O plano representa um passo além da política tradicional de financiamento. Em vez de apenas conceder empréstimos, o governo quer ampliar o uso de instrumentos de capital de risco, conhecidos como equity. Nesse modelo, o fundo compra uma participação temporária em projetos de mineração, ajudando a financiar etapas de pesquisa, implantação de minas, construção de plantas industriais e desenvolvimento tecnológico.
 

Quando o empreendimento amadurece, a participação pode ser vendida ao mercado, permitindo que os recursos sejam reinvestidos em novos projetos. A avaliação é a de que o principal obstáculo hoje para o setor não é a falta de projetos, mas a dificuldade de financiamento.
 

Muitas empresas ainda estão em fase pré-operacional ou dependem de tecnologias que exigem grandes investimentos antes de começarem a gerar receita.
 

Além da parceria com a Petrobras, o governo também discute medidas para ampliar o uso de garantias públicas e reduzir o risco dos financiamentos. Uma ideia prevê o uso do FGE (Fundo Garantidor de Exportações) para facilitar a entrada de investidores privados. O acesso a recursos do Fundo Clima em projetos ligados à transição energética também está na mesa de negociações.
 

Outra frente debatida envolve ampliar a atuação da estatal INB (Indústrias Nucleares do Brasil). Hoje concentrada na cadeia do urânio, a estatal poderá diversificar sua atuação para outros minerais considerados estratégicos.
 

Especialistas destacaram a reunião como um passo importante para a consolidação da política nacional de minerais críticos. O professor da Escola Politécnica da USP (Universidade de São Paulo) Giorgio de Tomi afirmou que o encontro “foi espetacular”, no sentido de o governo validar suas propostas.
 

“Passou a linha e validou as ações do governo. Discutimos metas de estado, alertamos para a necessidade de investimento em pesquisa mineral, para a cadeia antes de a mina ser aberta”, afirmou o pesquisador à reportagem.
 

Além disso, ministros reconheceram na reunião que o projeto de lei que cria a política nacional de minerais críticos só deve ser votado após a eleição e que toda a política desenhada neste momento depende da reeleição do presidente Lula.

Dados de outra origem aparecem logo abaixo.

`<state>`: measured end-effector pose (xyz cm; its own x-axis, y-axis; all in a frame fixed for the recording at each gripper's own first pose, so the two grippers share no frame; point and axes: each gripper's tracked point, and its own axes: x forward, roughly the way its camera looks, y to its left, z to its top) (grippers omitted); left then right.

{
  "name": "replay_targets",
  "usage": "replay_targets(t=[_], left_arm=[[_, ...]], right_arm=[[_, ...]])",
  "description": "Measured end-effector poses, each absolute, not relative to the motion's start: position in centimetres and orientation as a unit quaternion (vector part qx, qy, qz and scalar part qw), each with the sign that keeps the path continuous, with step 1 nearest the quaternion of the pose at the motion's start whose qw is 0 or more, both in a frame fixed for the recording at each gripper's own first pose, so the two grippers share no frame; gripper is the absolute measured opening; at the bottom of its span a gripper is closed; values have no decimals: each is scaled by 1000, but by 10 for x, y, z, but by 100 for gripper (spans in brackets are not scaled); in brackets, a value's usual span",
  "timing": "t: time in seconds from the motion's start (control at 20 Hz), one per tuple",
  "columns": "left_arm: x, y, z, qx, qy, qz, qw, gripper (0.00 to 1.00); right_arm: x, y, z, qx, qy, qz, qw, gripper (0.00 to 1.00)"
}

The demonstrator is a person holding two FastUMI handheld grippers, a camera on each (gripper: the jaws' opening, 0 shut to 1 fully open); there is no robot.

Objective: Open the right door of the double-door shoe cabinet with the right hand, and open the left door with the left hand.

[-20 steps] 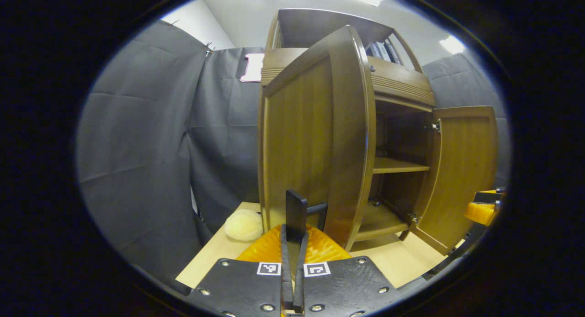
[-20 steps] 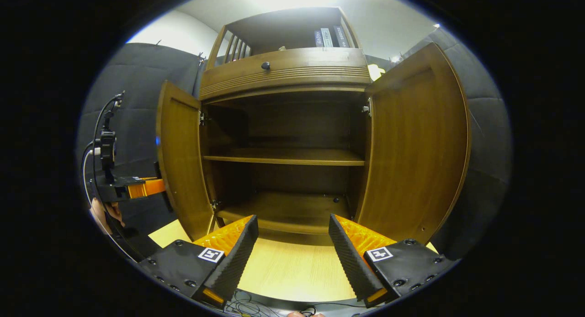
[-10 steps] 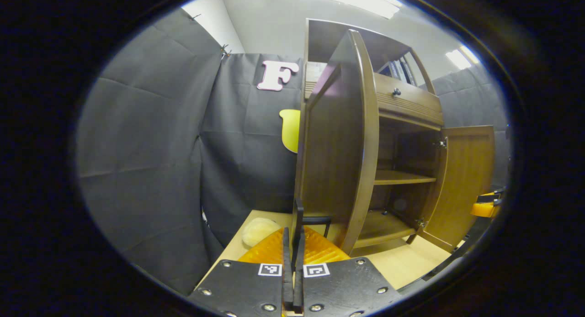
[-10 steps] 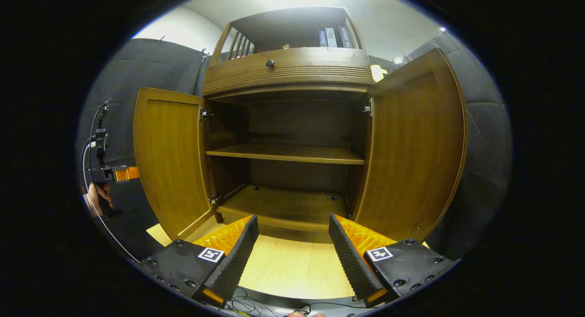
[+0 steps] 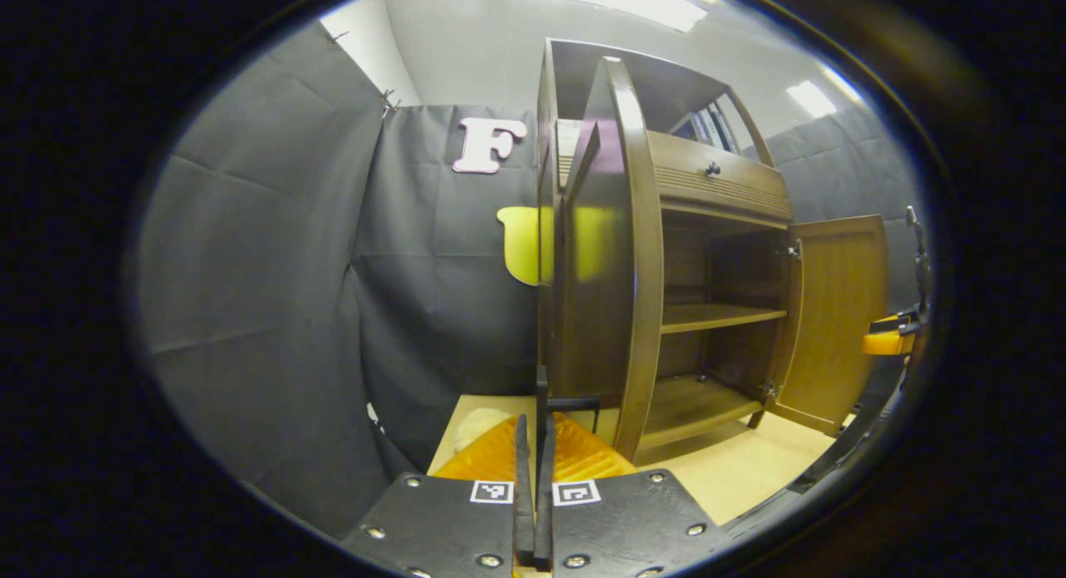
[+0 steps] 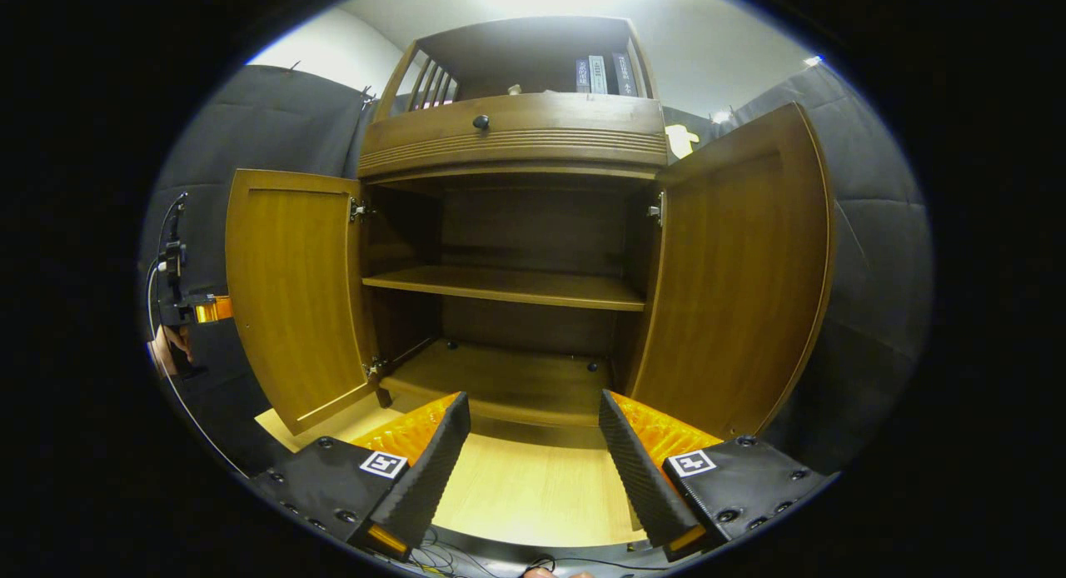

A mensagem, indireta, foi que em caso de vitória de Flávio Bolsonaro (PL), a política será de protagonismo estrangeiro na exploração dos minerais críticos.
 

O projeto já foi aprovado na Câmara e aguarda votação no Senado. O presidente da Casa, Davi Alcolumbre (União-AP), tem segurado a análise da proposta.
 

Há uma avaliação no governo de que o Brasil não pode apenas “observar a chegada” de empresas estrangeiras para exploração do solo nacional. Lula repetiu, em mais de uma ocasião, que é necessário “aproveitar a oportunidade” e que “o martelo está batido” sobre a criação de uma política nacional das terras raras.
 

Lula afirmou que criará um conselho de pessoas diretamente ligado à Presidência da República para tratar das terras raras. “Se falta laboratório, nós temos que criar laboratório. Se falta o instituto necessário, vamos ter que criar o institut”, disse.
 

O presidente também provocou os Estados Unidos, que já demonstraram interesse nos minerais críticos brasileiros. “Eu fico boquiaberto de ver quanto conhecimento sobre minerações críticas e terra rara está em volta dessa mesa. (…) Ficou claro o potencial de conhecimento que o Brasil tem em todas essas coisas que parecem uma coisa só da China, obcecada a ser a única do mundo, e da inveja do Trump de querer tomar o conhecimento da China”, disse.
 

O presidente completou: “Se o Trump está preocupado com a China, pode começar a estar preocupado com o Brasil. Nós não queremos ser vendedores de matéria-prima, queremos ser exportadores de inteligência, de conhecimento”.